# Supplied material:
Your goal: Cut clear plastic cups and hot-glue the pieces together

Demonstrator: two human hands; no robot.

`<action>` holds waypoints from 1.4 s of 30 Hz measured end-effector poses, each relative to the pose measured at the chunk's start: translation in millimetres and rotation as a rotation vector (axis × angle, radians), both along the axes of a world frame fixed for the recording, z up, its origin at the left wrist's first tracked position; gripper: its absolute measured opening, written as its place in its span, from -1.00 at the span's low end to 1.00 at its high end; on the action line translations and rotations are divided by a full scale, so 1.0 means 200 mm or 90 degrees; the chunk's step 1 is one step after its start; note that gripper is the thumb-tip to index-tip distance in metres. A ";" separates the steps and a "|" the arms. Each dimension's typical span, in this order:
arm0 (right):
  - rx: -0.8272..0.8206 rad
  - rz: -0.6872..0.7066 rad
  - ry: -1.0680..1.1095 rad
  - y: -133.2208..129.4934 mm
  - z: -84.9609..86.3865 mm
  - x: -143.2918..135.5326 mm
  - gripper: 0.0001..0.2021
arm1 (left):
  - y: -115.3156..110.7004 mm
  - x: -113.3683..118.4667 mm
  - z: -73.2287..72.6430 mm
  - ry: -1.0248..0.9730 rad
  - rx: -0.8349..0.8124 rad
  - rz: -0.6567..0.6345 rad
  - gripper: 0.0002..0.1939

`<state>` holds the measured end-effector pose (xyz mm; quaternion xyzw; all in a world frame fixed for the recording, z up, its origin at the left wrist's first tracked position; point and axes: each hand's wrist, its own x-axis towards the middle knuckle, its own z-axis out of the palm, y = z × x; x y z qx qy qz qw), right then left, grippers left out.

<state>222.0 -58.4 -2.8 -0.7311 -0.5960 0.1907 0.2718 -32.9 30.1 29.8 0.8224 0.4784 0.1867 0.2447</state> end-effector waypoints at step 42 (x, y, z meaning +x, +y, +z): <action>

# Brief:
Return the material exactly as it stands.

# Task output:
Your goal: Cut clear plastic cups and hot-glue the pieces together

Demonstrator: two human hands; no robot.

`<action>` holds waypoints from 1.4 s of 30 Hz measured end-effector poses, each relative to the pose measured at the chunk's start: translation in millimetres and rotation as a rotation vector (axis × angle, radians), both along the axes of a world frame fixed for the recording, z up, its origin at the left wrist's first tracked position; gripper: its absolute measured opening, written as its place in its span, from -1.00 at the span's low end to 1.00 at its high end; on the action line translations and rotations are divided by a full scale, so 1.0 means 200 mm or 90 degrees; the chunk's step 1 is one step after its start; note that gripper is the thumb-tip to index-tip distance in metres. A ";" separates the steps and a "|" the arms. Each dimension's typical span, in this order:
arm0 (right):
  - rx: -0.8272..0.8206 rad
  - rz: -0.6872..0.7066 rad
  - ry: -1.0680..1.1095 rad
  - y: -133.2208..129.4934 mm
  - z: -84.9609..86.3865 mm
  - x: -143.2918..135.5326 mm
  - gripper: 0.0001..0.2021
arm1 (left):
  - y: -115.3156..110.7004 mm
  - x: -113.3683..118.4667 mm
  - z: -73.2287..72.6430 mm
  - ry: -1.0248..0.9730 rad
  - rx: -0.8349..0.8124 rad
  - rz: -0.6567..0.6345 rad
  - gripper: 0.0002..0.1939

`<state>` holds the measured end-effector pose (xyz mm; quaternion xyzw; all in a world frame fixed for the recording, z up, its origin at the left wrist's first tracked position; point and axes: each hand's wrist, its own x-axis towards the middle knuckle, its own z-axis out of the palm, y = z × x; x y z qx qy qz qw), right then left, grippers left out.

<state>222.0 -58.4 -2.8 -0.7311 -0.5960 0.1907 0.2718 -32.9 30.1 29.8 0.8224 0.4784 0.1867 0.2447</state> end-effector waypoints at step 42 (x, y, z meaning +x, +y, +z): <action>

For this exercise, nothing further remains to be done.